Task directions - Two lines below mark the span: the one containing "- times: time" and the one containing "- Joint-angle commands". Set down both, plus every line between, exactly as they stand, and nothing else.

Collected data entries:
————————

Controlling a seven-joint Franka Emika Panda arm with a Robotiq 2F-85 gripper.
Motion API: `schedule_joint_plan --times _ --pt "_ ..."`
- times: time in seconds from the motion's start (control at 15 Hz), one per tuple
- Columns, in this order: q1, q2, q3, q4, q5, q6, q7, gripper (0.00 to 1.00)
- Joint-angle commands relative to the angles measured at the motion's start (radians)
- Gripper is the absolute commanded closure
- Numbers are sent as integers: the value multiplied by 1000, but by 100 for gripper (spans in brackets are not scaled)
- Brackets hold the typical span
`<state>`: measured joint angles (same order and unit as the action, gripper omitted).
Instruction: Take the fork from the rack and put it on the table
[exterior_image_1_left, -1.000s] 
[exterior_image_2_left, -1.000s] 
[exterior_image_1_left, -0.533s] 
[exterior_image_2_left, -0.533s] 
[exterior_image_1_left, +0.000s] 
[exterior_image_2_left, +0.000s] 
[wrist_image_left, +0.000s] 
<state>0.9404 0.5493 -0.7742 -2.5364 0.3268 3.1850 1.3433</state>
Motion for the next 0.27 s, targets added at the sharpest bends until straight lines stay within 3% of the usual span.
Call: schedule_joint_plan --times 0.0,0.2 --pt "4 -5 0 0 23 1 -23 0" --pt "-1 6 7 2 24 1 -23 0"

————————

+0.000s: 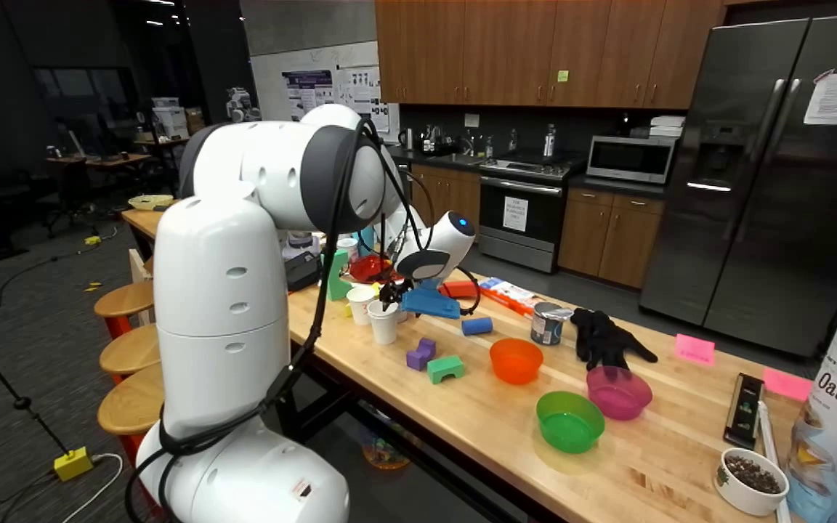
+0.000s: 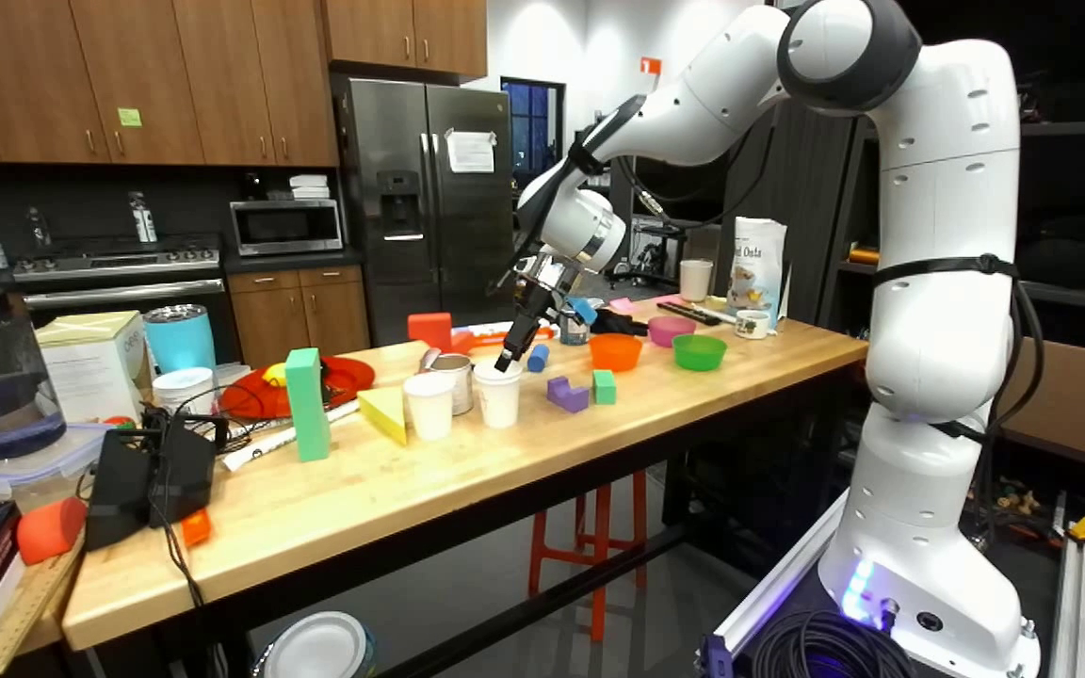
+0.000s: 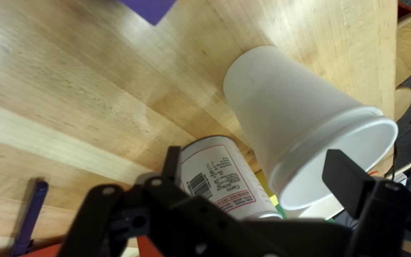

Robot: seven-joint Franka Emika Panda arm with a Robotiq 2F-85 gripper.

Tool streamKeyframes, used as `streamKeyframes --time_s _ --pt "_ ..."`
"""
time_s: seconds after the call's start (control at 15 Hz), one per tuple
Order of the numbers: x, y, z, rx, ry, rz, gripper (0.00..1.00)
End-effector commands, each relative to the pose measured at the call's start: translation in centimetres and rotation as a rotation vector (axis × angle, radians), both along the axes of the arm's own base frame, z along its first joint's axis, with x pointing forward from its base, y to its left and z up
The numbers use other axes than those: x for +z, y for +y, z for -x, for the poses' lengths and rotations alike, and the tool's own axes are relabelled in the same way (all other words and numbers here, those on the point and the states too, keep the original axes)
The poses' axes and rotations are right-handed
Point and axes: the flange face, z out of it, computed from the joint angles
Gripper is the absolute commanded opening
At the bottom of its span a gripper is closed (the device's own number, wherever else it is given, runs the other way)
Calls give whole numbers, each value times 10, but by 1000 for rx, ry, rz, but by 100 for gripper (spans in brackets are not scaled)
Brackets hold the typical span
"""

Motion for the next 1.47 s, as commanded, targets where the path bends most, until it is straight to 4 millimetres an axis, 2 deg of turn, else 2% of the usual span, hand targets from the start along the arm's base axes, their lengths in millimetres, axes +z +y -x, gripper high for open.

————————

Result of this exercise -
- times: time in seconds from the motion's start (control at 15 Hz), one per tuple
- Columns, in this order: q1, q2, q3, q4, q5, q6, q7, gripper (0.00 to 1.00)
- Joint-angle commands relative to the angles measured at the motion's start (radians)

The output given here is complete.